Без отдельных намеков и объяснений, как-то само собой все поняли, что сама Серафима не будет входить ни во вторую, ни в третью группу. И когда оставленный караульщиком Еноша пристроился под разлапистой елочкой и попытался спрятать за поднятым воротником от ледяного ветра покрасневшие свежемороженые уши, парадный выезд городского управделами уже медленно, но неотвратимо двигался к распростершемуся под горкой городу.

Девять охотников, уцепившись за что ни попадя, не глядя нащупывали ногами в мостовой щербины, упирались в них носками сапог, натужно, на «раз-два», толкали неподъемный, неповоротливый экипаж, попутно впервые в жизни сочувствуя нелегкой участи лошадиного племени.

Перегруженное средство транспорта одышливо скрипело натруженными рессорами, скрежетало чем-то металлическим под днищем, постукивало треснувшим ободом, щелкало осями и, грузно переваливаясь с боку на бок на выбоинах, тяжело катилось по дороге, не спеша набирать ход.

Серафима с видом бывалого капитана на мостике боевого галеона положила одну руку на рукоятку тормоза, поднесла другую за неимением подзорной трубы козырьком к глазам и стала вглядываться в малолюдные, окутанные матовой морозной дымкой улицы Постола, расстилающиеся у них под ногами.

Похоже, этой ночью добрым горожанам снова скучать не пришлось: в низкое серое небо вяло поднималось грязными кляксами несколько дымков на окраине, пара-тройка в кварталах ремесленников и один – вот забавно! – почти в центре Нового Постола. Интересно, чему там гореть? Ведь дома бывшей знати необитаемы. Ну, да невелика потеря. Одним дворцом больше, одним меньше… С горящими складами и жилыми домами никто, наверное, этого пожара и не заметил. А вот с сажей в остальных трубах города надо что-то делать… Может, теперь, когда пастухи пригоняют овец на продажу и охотники немного высвободились, попросить их… попросить их… Ну-ка, ну-ка, ну-ка!.. Ага! Наконец-то! Колымага Вранежа прибавила ходу! А то уж, я думала, мы в город только к вечеру такими темпами доберемся. Какой лукоморец не любит быстрой езды!..

Старый рыдван междугороднего сообщения после десяти минут отчаянных усилий людей кажется, понял, что он него требуется, примирился с мыслью, что его упряжка теперь находится не спереди, а по бокам и состоит не из четверки породистых вороных, а из девяти вспотевших бородатых мужиков, и согласился выполнять свои прямые обязанности.

Вздыхая и скрежеща всеми сочленениями на колдобинах, приседая и подскакивая на напряженных до предела рессорах, карета стала потихонечку ускоряться, и внезапно почувствовала, как ровная доселе дорога медленно уходит у нее из-под колес вниз, к Постолу.

– Ско-рей. Ско-рей. Ско-рей, – торопливо застучали по булыжнику двойные обода.

– Э-ге-гей!.. – не удержались от ликующего восклицания кони. – Пошла, пошла, залетная!.. Шевели колесами!.. Скоро дома будем!..

Будто поняв слова людей, экипаж приободрился, скрипнул всем корпусом и стал весело набирать скорость.

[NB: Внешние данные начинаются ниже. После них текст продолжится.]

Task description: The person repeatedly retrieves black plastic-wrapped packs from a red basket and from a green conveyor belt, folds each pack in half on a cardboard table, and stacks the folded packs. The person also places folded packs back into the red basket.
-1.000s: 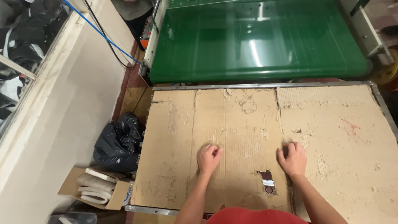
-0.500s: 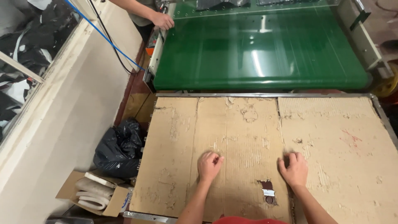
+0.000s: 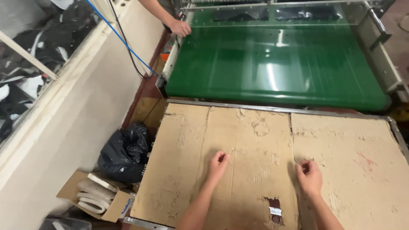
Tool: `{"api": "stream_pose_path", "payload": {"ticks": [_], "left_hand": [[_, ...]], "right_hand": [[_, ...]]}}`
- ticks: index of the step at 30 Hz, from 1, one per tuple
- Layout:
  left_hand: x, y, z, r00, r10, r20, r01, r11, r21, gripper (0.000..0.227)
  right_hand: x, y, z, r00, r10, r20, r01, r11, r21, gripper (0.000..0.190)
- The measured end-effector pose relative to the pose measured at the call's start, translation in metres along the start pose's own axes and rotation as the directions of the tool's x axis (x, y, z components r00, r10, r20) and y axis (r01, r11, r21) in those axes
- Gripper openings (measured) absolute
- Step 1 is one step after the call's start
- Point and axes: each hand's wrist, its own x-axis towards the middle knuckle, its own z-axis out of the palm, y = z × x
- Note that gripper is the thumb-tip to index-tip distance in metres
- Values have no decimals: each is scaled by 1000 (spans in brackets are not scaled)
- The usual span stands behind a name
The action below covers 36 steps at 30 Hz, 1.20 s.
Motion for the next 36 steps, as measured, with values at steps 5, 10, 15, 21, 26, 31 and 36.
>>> {"api": "stream_pose_path", "payload": {"ticks": [5,10,15,21,26,31,36], "left_hand": [[8,-2,-3,995,99,12,-99,977,188,19],[6,-28,-4,977,208,-55,-172,909,379,19],[2,-32,-1,836,543,-77,-454,765,457,26],[5,-35,3,861,505,-65,-415,769,486,27],[6,-38,4,868,494,-58,-405,770,493,27],[6,-37,5,876,478,-58,-399,788,470,28],[7,-42,6,893,448,-45,-371,789,490,27]], "right_hand": [[27,46,30,926,-362,-105,295,870,-395,37],[15,54,41,907,-403,-122,279,792,-543,62],[9,54,41,905,-414,-98,289,767,-572,59],[8,49,39,883,-451,-132,301,758,-578,57],[9,51,39,886,-443,-135,288,755,-589,57],[10,57,41,873,-460,-161,278,742,-610,56],[11,59,41,874,-462,-152,288,743,-605,57]]}}
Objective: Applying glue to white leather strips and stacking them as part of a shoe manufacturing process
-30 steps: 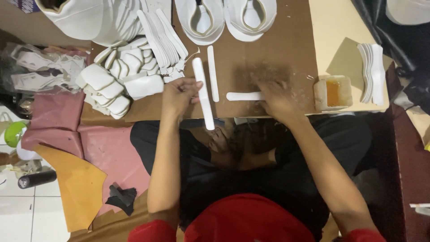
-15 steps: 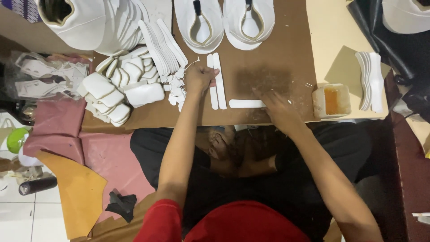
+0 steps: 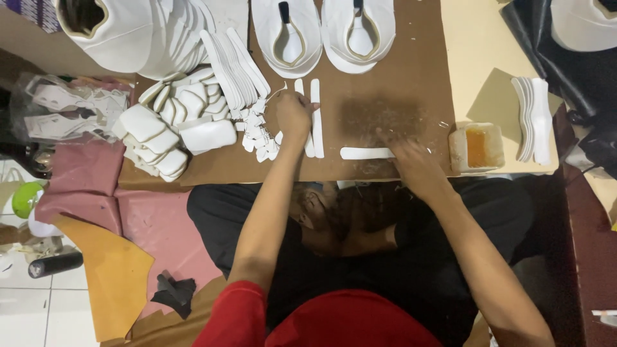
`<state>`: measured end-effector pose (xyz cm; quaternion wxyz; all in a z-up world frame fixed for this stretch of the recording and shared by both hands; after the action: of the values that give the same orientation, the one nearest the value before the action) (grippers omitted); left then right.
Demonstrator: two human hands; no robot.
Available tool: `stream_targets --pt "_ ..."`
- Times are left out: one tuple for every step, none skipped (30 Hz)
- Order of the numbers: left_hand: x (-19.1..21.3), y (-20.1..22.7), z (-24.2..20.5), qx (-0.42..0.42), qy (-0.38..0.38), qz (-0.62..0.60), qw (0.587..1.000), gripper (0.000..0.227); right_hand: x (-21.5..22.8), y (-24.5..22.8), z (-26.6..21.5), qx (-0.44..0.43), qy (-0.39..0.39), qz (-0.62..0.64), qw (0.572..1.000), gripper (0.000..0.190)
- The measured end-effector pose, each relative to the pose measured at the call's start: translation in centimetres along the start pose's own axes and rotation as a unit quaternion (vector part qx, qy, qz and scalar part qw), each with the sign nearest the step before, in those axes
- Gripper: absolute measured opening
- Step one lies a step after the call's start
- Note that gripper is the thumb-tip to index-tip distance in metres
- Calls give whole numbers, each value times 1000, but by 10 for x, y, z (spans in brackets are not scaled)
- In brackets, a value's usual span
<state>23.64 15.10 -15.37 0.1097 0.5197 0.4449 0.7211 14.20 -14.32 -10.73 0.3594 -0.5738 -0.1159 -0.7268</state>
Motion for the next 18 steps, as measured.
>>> stream_targets --pt "-1 1 0 0 1 0 1000 26 -4 3 -2 1 1 0 1000 40" --pt "-2 3 -1 -10 2 20 1000 27 -8 7 -4 -1 0 0 1000 40" --pt "-4 4 -1 -21 3 41 999 28 -13 10 -7 -3 0 1 1000 40" --pt "-3 7 -2 -21 3 41 999 28 -15 11 -7 -2 0 0 1000 40" --pt "-2 6 -4 -10 5 50 999 26 -16 12 -9 -1 10 3 1000 42" --pt "-1 6 -6 0 7 58 998 25 -16 12 -10 1 19 7 1000 43" --pt "0 6 -6 -1 7 58 998 25 -17 14 -11 1 19 6 1000 43" --pt "1 5 -5 6 9 53 999 23 -16 15 -12 2 23 11 1000 43" --pt "2 3 -5 13 10 48 999 21 -16 15 -14 3 27 15 1000 42" --pt "0 -2 -2 13 10 49 999 21 -19 16 -14 2 27 15 1000 42" --pt "-2 -8 1 20 13 30 999 21 -20 16 -14 6 30 8 1000 41" --pt "-4 -14 5 27 17 12 999 21 -22 15 -13 10 33 0 999 40" --pt "0 -11 3 27 17 12 999 21 -22 14 -13 11 33 0 999 40" --pt "6 -9 2 32 23 -3 999 19 -21 14 -13 7 39 4 999 39" --pt "12 -6 1 38 28 -18 999 17 -20 14 -12 3 44 7 999 38" --pt "3 -15 6 37 29 -18 999 17 -18 13 -12 4 45 7 999 38" --pt "-6 -22 11 33 36 -2 999 19 -16 12 -12 6 42 1 999 36" --pt "-14 -30 17 29 43 14 999 21 -14 12 -12 7 39 -5 999 34"
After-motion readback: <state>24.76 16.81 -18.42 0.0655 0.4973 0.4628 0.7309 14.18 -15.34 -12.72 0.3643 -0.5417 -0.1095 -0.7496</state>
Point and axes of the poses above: each hand's wrist, its own z-axis towards the middle knuckle, its own x-axis out of the back of the hand, y = z × x, the point moved 10 cm from there along z, towards the middle knuckle, and after that the axes turned 7 degrees about y, right-handed, at the moved point
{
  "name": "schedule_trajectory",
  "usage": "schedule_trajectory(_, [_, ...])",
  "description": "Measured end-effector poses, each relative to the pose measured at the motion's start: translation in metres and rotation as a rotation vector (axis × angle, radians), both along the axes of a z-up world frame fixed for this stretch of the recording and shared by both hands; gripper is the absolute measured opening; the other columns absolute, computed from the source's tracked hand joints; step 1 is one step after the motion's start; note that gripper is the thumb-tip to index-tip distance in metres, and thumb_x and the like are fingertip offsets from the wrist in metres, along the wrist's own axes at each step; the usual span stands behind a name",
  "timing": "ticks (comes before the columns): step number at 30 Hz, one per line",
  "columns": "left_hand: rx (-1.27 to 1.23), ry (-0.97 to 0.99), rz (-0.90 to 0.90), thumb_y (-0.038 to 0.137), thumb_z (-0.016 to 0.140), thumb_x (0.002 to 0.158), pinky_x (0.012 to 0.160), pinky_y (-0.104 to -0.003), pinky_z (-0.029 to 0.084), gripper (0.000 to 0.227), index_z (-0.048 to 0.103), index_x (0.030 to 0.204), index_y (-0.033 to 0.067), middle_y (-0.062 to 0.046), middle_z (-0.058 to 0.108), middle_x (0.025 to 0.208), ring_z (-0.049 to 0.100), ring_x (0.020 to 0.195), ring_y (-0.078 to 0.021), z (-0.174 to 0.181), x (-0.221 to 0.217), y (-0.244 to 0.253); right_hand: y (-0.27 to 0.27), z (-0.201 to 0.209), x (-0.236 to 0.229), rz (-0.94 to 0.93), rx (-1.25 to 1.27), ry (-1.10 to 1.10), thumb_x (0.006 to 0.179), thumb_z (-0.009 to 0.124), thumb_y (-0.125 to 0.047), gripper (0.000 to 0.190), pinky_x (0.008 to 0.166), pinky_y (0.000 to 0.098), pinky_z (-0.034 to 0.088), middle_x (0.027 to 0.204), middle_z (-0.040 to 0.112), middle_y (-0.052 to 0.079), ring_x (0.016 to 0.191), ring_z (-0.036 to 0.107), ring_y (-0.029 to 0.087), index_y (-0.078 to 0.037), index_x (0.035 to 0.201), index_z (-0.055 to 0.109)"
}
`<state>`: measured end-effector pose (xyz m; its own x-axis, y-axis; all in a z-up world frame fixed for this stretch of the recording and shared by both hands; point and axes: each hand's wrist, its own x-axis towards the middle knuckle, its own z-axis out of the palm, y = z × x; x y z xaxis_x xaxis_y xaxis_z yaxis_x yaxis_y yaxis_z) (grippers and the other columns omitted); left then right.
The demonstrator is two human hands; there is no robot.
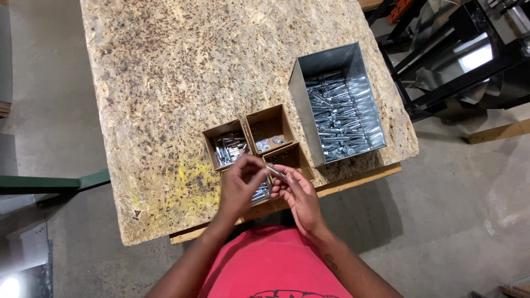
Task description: The person repeatedly picks a bolt from a cardboard box, threads a nut onto it, and places the assembled fastener into a metal bin. The person continues this process throughout the clip.
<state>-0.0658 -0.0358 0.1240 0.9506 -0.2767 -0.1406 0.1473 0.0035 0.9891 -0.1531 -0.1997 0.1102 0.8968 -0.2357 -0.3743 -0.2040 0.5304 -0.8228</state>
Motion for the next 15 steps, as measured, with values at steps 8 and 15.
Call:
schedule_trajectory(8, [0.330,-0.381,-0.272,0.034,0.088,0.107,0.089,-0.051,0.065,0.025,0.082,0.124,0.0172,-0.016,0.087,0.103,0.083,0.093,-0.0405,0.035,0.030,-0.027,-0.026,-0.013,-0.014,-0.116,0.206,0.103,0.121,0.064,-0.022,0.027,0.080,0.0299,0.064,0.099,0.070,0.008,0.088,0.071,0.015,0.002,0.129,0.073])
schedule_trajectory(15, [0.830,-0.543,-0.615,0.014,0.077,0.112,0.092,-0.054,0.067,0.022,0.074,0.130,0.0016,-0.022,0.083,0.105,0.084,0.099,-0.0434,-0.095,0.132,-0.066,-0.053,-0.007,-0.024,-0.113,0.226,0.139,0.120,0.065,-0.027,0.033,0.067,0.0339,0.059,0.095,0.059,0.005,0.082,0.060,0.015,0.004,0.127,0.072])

Город Постол радостно устремился ему навстречу.

То, что скорости набралось слишком много, гораздо больше, чем было бы надо, кони и кучер поняли слишком поздно.

– Перестаньте толкать!.. – встревожено оглянулась назад царевна, туда, где еще несколько минут назад располагался двигатель кареты в девять человеческих сил, но никого не увидела.

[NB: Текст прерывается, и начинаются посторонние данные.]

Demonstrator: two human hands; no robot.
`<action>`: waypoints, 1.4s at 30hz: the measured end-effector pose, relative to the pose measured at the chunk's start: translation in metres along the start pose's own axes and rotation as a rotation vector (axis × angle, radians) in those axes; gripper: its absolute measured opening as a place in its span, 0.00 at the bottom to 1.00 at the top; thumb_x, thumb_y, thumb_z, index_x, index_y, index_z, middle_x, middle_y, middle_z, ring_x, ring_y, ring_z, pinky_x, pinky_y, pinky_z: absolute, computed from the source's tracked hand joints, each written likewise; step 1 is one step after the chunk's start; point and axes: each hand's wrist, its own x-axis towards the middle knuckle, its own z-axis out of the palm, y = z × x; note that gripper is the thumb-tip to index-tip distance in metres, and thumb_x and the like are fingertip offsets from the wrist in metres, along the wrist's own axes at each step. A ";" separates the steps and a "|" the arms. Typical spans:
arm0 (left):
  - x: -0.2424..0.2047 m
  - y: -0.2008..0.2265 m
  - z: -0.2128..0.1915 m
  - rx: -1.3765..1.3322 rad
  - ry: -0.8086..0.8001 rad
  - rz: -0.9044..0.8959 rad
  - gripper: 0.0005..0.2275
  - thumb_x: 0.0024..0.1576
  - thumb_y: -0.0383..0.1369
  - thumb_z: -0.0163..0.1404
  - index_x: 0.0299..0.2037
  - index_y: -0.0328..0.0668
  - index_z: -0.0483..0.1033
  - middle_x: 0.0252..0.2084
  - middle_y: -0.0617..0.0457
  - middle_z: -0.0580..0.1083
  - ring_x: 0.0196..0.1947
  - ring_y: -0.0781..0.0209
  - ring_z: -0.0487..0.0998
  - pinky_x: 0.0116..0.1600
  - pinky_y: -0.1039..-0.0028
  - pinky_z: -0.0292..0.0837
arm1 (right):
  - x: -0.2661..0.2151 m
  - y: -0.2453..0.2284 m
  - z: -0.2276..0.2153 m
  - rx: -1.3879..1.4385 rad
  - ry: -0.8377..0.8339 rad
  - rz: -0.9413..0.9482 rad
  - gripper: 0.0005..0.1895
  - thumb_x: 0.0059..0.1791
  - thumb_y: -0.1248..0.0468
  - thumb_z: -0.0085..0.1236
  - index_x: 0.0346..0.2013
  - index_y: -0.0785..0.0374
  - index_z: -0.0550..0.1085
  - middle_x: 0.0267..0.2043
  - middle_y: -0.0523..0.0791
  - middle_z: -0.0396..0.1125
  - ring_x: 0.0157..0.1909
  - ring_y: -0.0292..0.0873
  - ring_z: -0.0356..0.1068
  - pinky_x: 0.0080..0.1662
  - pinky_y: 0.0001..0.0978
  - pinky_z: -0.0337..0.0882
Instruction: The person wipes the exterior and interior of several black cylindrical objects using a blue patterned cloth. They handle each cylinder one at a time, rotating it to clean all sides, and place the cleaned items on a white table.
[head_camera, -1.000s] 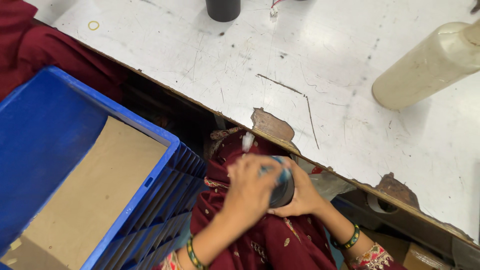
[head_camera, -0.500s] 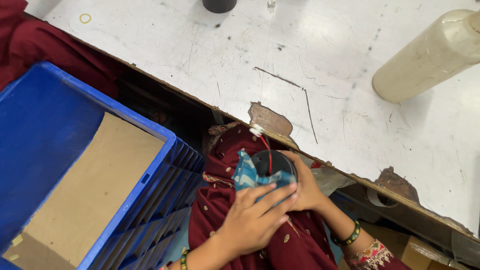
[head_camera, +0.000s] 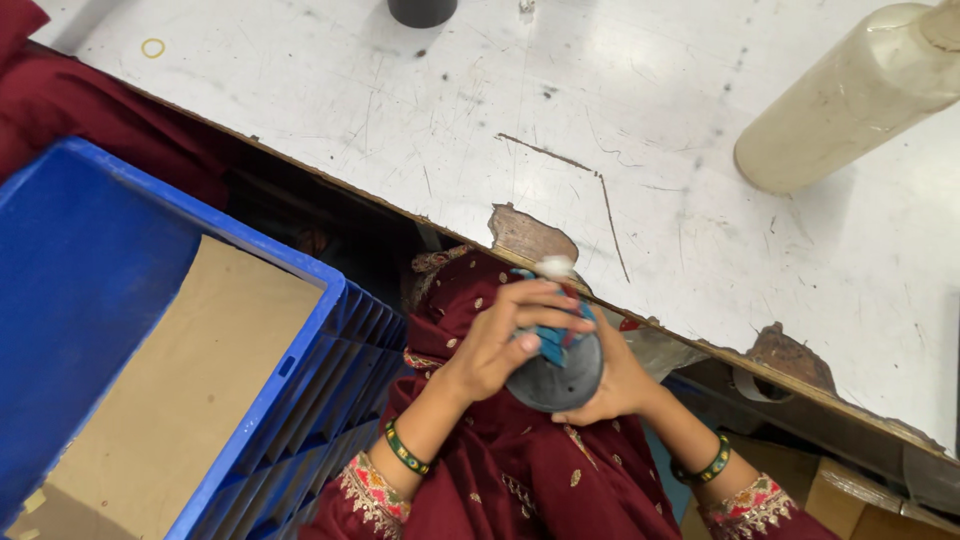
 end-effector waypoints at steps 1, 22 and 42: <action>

Охотники, отчаявшись угнаться за экипажем, судя по всему, вообразившим себя чем-то бесколесным, из далекого будущего, с твердотопливным трехступенчатым двигателем, попадали и бессильно остались лежать в живописных позах несколько метров назад.

– Тормози, высочество, тормози!.. – задыхаясь и кашляя, поднял голову и отчаянно выкрикнул Зайча из положения «на локтях лежа поверх головы Тетери». – Мы ее удержать не можем!..

Но и не дожидаясь совета, Серафима вцепилась в рукоятку тормоза и, что было сил, рванула ее на себя.

– Ах, чтоб тебя!!!..

Изукрашенная резьбой костяная ручка, возомнив вдруг себя отдельным произведением искусства, отделилась от рычага и осталась у нее в руках, а распоясавшийся тарантас восторженно подпрыгнул на выбоине, чем-то звонко хрустнул, брякнул, звякнул и понесся вниз, туда, где его ждал родной сарай.